◆ The problem ◆
Restate word for word the lines of the records below, starting at the line that contains "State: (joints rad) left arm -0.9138" and ending at the line that contains "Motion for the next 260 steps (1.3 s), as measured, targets", with both of those lines included and nothing else.

◆ Records contained in a dataset ◆
*** Begin section ***
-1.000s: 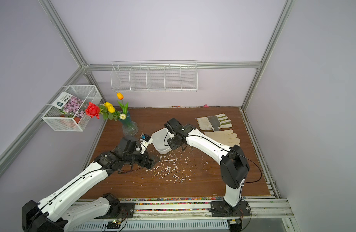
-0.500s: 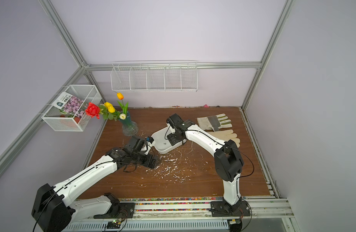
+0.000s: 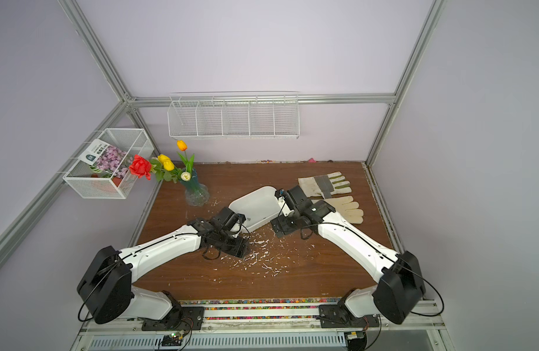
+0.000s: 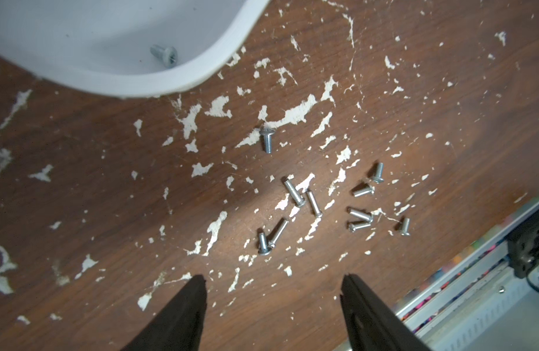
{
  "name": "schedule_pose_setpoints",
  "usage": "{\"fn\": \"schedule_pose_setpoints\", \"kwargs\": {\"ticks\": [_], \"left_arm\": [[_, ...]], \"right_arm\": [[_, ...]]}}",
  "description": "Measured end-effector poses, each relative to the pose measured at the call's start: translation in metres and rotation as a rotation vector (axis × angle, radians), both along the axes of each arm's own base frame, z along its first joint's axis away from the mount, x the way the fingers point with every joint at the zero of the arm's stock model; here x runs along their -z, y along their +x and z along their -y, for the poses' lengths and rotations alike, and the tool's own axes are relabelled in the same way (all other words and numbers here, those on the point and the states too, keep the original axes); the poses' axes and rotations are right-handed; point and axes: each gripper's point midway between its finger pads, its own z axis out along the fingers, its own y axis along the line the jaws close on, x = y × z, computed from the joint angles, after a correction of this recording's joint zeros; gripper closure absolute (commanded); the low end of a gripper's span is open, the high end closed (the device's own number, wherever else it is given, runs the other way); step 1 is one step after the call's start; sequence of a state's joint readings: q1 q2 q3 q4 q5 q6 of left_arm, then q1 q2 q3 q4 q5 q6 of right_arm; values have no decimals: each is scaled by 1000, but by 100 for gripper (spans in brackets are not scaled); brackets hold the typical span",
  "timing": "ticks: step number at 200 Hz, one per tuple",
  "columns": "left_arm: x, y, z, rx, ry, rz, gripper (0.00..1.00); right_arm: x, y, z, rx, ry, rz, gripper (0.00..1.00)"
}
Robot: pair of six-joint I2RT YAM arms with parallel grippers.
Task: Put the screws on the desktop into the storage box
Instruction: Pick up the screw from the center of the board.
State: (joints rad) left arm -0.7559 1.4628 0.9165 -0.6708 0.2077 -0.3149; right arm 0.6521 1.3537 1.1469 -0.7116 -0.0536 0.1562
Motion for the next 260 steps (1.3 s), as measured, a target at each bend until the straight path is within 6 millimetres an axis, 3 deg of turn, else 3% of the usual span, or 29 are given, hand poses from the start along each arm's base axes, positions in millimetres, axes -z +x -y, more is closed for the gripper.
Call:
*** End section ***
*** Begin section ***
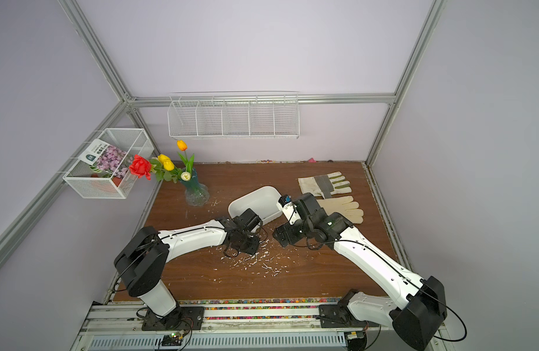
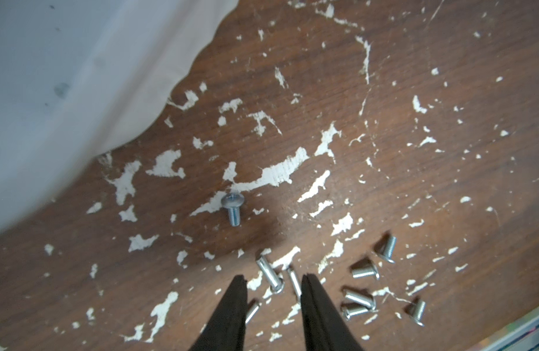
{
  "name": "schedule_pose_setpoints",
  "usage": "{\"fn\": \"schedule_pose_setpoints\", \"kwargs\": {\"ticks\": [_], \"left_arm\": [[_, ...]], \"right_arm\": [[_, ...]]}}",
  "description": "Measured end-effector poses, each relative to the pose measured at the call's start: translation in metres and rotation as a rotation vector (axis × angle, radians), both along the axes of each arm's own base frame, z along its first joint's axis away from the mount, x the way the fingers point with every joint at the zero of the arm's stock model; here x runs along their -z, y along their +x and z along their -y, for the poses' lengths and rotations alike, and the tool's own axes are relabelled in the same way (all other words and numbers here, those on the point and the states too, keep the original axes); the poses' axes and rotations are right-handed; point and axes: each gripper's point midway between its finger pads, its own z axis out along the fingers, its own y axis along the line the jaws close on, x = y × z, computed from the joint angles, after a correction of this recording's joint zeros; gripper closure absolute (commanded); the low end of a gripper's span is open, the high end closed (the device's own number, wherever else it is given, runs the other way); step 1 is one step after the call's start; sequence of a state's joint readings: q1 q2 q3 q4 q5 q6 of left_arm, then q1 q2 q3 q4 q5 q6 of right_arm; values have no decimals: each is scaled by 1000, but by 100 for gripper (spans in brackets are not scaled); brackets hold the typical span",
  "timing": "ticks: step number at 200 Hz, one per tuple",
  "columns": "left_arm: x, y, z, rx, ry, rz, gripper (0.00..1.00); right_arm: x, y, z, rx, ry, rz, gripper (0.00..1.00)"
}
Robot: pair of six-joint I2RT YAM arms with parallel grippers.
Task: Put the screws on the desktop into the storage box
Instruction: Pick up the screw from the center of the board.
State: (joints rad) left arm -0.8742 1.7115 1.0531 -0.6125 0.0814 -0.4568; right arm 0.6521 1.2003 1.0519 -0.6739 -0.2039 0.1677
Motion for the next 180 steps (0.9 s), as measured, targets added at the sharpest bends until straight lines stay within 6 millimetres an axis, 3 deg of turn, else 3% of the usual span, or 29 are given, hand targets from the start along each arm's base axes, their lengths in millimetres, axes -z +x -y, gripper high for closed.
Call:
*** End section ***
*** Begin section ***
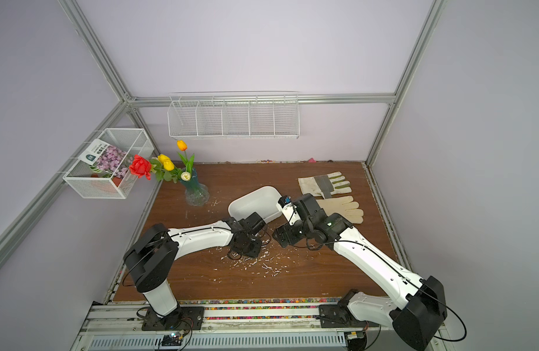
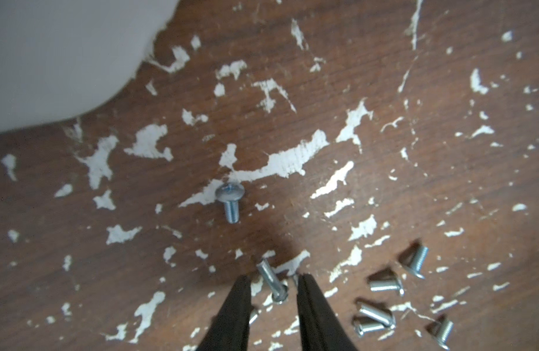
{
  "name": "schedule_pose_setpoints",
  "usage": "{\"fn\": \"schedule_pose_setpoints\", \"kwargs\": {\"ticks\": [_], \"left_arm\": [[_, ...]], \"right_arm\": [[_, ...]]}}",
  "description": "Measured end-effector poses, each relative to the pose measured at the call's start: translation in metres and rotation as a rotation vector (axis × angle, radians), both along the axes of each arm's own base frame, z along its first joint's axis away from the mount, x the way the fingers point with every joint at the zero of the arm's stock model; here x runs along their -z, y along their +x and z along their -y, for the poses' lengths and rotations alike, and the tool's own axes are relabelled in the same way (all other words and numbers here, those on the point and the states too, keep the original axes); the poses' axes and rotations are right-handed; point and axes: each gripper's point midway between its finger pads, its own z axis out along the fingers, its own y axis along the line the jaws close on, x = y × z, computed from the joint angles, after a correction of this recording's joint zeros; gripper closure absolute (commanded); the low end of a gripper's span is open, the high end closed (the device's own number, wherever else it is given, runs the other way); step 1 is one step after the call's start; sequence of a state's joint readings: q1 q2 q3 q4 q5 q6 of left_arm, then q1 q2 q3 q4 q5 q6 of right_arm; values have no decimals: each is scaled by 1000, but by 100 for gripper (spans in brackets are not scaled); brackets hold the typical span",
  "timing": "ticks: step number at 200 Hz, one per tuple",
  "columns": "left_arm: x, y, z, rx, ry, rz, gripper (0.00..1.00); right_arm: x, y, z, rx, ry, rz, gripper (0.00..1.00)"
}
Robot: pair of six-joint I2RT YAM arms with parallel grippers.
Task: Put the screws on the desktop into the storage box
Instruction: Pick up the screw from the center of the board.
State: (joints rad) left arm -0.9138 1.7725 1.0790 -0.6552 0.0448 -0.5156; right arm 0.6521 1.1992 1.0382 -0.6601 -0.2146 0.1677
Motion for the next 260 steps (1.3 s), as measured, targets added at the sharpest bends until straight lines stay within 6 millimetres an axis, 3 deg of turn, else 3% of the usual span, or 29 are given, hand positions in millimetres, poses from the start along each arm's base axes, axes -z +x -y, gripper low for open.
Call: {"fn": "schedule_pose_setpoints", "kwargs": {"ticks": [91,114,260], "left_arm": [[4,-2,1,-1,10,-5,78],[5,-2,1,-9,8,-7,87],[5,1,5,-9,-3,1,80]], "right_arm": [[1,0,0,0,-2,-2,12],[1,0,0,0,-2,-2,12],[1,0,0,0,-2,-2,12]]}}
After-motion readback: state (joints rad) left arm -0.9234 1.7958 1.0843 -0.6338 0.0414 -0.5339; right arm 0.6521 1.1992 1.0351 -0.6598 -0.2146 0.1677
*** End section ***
◆ Result for this exercise ◆
State: (joints rad) left arm -0.9138 1.7725 1.0790 -0.6552 0.0448 -0.5156; right arm 0.6521 1.1992 1.0382 -0.6601 -0.2146 0.1677
Motion for the next 260 steps (1.3 s), as measured, targets added at the sharpest bends until straight lines stay within 6 millimetres an axis, 3 deg of turn, else 3% of the usual span, or 29 are given, hand positions in millimetres, poses from the start along each arm's base axes, axes -z +x -y, gripper low for open.

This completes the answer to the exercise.